Van Nimwegen and colleagues acknowledge that their intervention was complex and suggest that the next steps may include identifying the active elements. However, there is a danger in deconstructing the intervention. The whole intervention may be greater than the sum of its parts—individually each of the elements may not be effective. Two factors stand out, however. One is the focus on behaviour change and the other is the long term engagement over two years. In most healthcare systems access to treatments for people with long term conditions is poor. In the Netherlands, 63% of people with Parkinson’s disease have had physiotherapy, 9% occupational therapy, and 14% speech therapy.7 In a UK study of 340 people with Parkinson’s disease, fewer than a third had seen an allied health professional.8 In addition, in many healthcare systems interventions are typically short, lasting about six weeks and focusing on teaching new approaches. Long term support will demand greater resources. Justifying such change demands convincing health economics, but before this can be attempted there has to be clear evidence that these interventions work.

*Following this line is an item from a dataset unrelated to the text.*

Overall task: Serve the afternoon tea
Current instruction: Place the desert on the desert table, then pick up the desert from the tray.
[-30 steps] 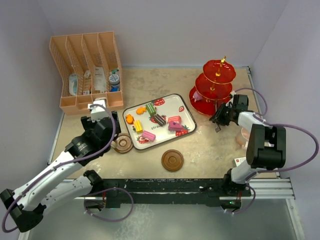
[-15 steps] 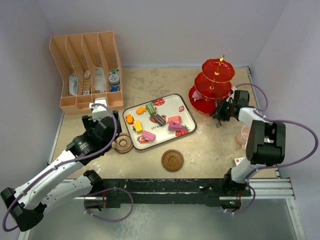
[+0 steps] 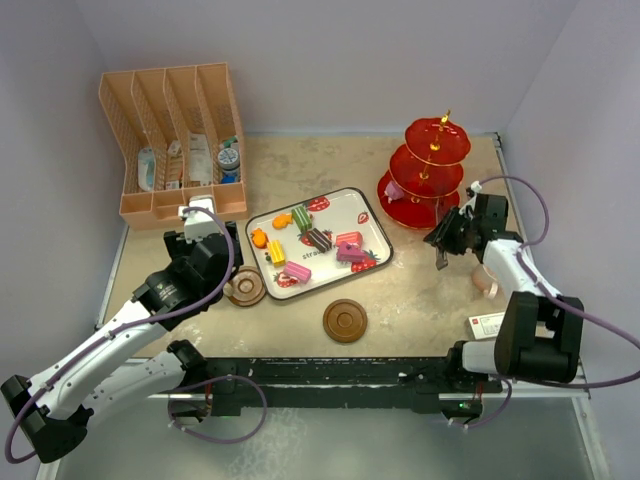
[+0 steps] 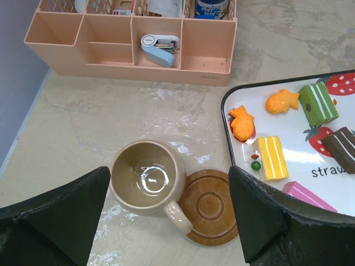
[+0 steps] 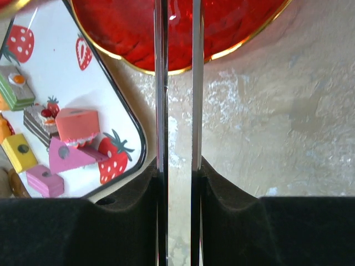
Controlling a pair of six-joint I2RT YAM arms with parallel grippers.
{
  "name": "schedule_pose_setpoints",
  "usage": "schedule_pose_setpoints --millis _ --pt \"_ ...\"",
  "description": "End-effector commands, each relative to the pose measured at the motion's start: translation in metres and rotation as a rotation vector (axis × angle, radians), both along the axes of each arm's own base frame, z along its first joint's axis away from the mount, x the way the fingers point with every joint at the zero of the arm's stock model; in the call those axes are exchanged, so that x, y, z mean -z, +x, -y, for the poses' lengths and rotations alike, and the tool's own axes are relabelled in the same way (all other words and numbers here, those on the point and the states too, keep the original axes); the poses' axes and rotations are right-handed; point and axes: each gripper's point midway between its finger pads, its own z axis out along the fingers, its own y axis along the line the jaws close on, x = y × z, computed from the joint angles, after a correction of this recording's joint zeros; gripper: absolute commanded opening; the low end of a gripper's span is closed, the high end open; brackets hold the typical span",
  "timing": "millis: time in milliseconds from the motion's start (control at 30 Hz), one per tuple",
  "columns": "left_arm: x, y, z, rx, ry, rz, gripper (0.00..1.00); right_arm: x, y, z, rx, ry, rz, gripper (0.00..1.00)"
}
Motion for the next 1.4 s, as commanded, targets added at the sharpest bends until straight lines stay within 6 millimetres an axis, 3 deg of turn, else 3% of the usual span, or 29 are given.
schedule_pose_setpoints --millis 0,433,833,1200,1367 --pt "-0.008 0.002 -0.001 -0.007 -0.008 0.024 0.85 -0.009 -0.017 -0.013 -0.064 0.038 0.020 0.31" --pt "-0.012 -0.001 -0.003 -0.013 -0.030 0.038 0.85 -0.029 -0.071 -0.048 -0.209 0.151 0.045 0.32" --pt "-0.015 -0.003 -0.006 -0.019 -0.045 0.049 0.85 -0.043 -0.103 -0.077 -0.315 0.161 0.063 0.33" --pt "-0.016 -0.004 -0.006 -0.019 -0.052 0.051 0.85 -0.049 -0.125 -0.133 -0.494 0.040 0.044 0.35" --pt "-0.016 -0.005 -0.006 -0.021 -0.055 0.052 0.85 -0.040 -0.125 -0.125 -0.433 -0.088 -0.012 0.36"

The interpretation of this and other studies has been complicated by the outcome measures. People with Parkinson’s disease and other long term conditions value therapeutic input highly, and it may be unwise to ignore their intuition. In the LIFE study, activity levels did not seem to increase despite people going to the gym more often. In the current study, there was no significant effect on the primary outcome measure, the LASA physical activity questionnaire score, despite diary records and accelerometers suggesting an increase in overall activity. There are two possibilities. The first is that the diary records and accelerometers are correct and participants did increase their activity. The second is that, despite this effort, achieving behaviour change is extremely difficult in a motor and cognitively impaired population. Technologies that are sensitive to movement and activity—both inside and outside the home—may offer a way forward, but we still need psychometrically robust patient reported outcomes that capture the domains examined in this and similar studies.

Notes

Cite this as: BMJ 2013;346:f1429

Footnotes

  • Research, doi:10.1136/bmj.f576
  • Competing interests: I have read and understood the BMJ Group policy on declaration of interests and have no relevant interests to declare.

  • Provenance and peer review: Commissioned; not externally peer reviewed.